Romanization preferred to Anglicanization

In the early days of the Orientalist tradition, some English-language authors attempted to render Sanskrit and other Indian languages into Roman script without the use of diacritics. This practice is almost extinct: it is never used in academic works, but it is occasionally encountered in journalism and other popular writing. It has no place, however, in an encyclopedia.

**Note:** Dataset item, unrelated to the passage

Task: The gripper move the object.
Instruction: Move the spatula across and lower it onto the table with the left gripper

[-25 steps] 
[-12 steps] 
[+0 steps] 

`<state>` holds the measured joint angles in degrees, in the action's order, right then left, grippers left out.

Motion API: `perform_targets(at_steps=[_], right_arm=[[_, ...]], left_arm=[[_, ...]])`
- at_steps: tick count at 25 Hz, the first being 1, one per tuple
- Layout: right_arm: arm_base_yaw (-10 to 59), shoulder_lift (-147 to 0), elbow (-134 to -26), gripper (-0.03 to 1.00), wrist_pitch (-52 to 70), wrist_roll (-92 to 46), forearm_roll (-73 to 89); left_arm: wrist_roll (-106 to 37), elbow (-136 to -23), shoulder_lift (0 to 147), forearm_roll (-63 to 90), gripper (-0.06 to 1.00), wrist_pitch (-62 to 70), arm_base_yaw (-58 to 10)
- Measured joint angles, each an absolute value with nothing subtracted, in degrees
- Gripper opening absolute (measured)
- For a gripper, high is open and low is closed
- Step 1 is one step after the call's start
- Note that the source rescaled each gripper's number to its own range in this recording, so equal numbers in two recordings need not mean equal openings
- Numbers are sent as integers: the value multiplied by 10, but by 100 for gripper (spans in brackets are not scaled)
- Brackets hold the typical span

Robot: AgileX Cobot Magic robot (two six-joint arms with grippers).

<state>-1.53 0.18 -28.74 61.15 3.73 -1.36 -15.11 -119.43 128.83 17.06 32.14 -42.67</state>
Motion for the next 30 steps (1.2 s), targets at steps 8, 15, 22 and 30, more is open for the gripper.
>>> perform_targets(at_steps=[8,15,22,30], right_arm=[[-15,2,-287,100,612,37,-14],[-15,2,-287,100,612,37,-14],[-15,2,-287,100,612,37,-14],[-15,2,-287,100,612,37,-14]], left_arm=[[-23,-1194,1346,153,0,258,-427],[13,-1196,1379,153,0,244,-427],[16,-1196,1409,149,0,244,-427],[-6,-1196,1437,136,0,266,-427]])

An encyclopedia has compelling reasons for using a clear system of romanization. The novice student of Sanskrit will encounter a great deal of new terminology. However, if an imprecise system of romanization is used, the reader will not be able to distinguish the ś in Sanskrit from the ṣ. For clarity, Citizendium contributors should use romanized versions of Sanskrit terminology.

Harvard-Kyoto and ITRANS

Harvard-Kyoto and ITRANS are two forms of Romanization of Sanskrit. They were developed in the early days of the internet, and transliterate devanagari writings into ASCII-only Roman script. The standard academic transliteration has remained IAST, however, and the internet is now much more diacritic-friendly. Citizendium contributors should not use Harvard-Kyoto and ITRANS romanization.

IAST v. ISO 15919

The two standards for Romanizing devanagari script are the International Alphabet of Sanskrit Transliteration (IAST), set out in 1912, and ISO 15919. For the purposes of romanizing Sanskrit, they are basically the same. If there is some compelling reason that we should officially endorse ISO 15919 over IAST, then it may be prudent to do so.

Sandhi

A special note is in order about sandhi in Sanskrit transliteration. Sandhi is the combination of sounds in speech, which happens in almost every language. Most languages do not usually reflect these processes in their writing system; Sanskrit, due to the early linguistic advances of its grammarians, does. The student of Sanskrit will take a certain amount of time to adjust to the application of sandhi, but it is not a skill we should require of our readers.

Unless Citizendium contributors are quoting at length from Sanskrit writings, Sanskrit should not be written with external sandhi (sandhi operating across word boundaries). Sanskrit words should be given before the operation of sandhi, and without inflectional endings (as they are found in the dictionary).

Words should usually be given with internal sandhi. Though the presence of r, by changing n to ṇ, will to some extent obscure the morphology, giving words without internal sandhi is really quite unusual and to be avoided. A slight exception to this is the case of long compound words, where it frequently will be helpful to the non-Sanskritists to provide the components of the compound as well as the combined form.